WORK INSTRUCTIONS: Your task is to extract every line from the material below exactly.

--- SOURCE DATA Enclosed Below ---

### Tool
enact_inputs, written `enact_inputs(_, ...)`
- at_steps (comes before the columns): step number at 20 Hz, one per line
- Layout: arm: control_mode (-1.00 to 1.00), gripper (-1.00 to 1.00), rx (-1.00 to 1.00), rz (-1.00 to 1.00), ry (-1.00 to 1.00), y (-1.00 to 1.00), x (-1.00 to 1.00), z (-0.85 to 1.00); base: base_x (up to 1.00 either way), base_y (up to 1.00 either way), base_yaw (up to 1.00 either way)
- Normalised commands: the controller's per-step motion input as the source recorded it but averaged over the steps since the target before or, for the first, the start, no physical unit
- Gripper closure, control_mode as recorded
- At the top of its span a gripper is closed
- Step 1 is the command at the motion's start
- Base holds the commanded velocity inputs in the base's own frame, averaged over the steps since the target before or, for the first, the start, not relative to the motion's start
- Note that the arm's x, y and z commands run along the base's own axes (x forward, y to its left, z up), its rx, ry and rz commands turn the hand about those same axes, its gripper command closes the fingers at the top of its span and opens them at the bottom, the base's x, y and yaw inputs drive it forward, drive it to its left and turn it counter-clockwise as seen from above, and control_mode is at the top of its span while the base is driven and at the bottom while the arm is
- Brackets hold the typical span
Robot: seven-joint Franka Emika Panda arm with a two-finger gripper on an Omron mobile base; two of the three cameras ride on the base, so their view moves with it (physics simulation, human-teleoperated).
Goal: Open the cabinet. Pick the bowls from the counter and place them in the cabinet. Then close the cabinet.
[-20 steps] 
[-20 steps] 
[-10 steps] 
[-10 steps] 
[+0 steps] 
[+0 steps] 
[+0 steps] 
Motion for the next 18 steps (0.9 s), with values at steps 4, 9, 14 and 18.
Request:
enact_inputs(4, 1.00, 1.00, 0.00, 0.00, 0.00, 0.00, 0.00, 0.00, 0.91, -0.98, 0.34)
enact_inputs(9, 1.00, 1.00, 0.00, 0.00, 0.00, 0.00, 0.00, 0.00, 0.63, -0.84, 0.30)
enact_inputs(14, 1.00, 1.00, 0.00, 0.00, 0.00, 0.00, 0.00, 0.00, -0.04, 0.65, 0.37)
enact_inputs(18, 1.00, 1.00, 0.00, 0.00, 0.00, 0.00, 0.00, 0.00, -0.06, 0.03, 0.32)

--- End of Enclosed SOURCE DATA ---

SOLUTION TO THIS EXERCISE:
### Tool
enact_inputs, written `enact_inputs(_, ...)`
- at_steps (comes before the columns): step number at 20 Hz, one per line
- Layout: arm: control_mode (-1.00 to 1.00), gripper (-1.00 to 1.00), rx (-1.00 to 1.00), rz (-1.00 to 1.00), ry (-1.00 to 1.00), y (-1.00 to 1.00), x (-1.00 to 1.00), z (-0.85 to 1.00); base: base_x (up to 1.00 either way), base_y (up to 1.00 either way), base_yaw (up to 1.00 either way)
- Normalised commands: the controller's per-step motion input as the source recorded it but averaged over the steps since the target before or, for the first, the start, no physical unit
- Gripper closure, control_mode as recorded
- At the top of its span a gripper is closed
- Step 1 is the command at the motion's start
- Base holds the commanded velocity inputs in the base's own frame, averaged over the steps since the target before or, for the first, the start, not relative to the motion's start
- Note that the arm's x, y and z commands run along the base's own axes (x forward, y to its left, z up), its rx, ry and rz commands turn the hand about those same axes, its gripper command closes the fingers at the top of its span and opens them at the bottom, the base's x, y and yaw inputs drive it forward, drive it to its left and turn it counter-clockwise as seen from above, and control_mode is at the top of its span while the base is driven and at the bottom while the arm is
- Brackets hold the typical span
Robot: seven-joint Franka Emika Panda arm with a two-finger gripper on an Omron mobile base; two of the three cameras ride on the base, so their view moves with it (physics simulation, human-teleoperated).
Goal: Open the cabinet. Pick the bowls from the counter and place them in the cabinet. Then close the cabinet.
[-20 steps] 
[-20 steps] 
[-10 steps] 
[-10 steps] 
[+0 steps] 
[+0 steps] 
[+0 steps] 
Motion for the next 18 steps (0.9 s), with values at steps 4, 9, 14 and 18.
Request:
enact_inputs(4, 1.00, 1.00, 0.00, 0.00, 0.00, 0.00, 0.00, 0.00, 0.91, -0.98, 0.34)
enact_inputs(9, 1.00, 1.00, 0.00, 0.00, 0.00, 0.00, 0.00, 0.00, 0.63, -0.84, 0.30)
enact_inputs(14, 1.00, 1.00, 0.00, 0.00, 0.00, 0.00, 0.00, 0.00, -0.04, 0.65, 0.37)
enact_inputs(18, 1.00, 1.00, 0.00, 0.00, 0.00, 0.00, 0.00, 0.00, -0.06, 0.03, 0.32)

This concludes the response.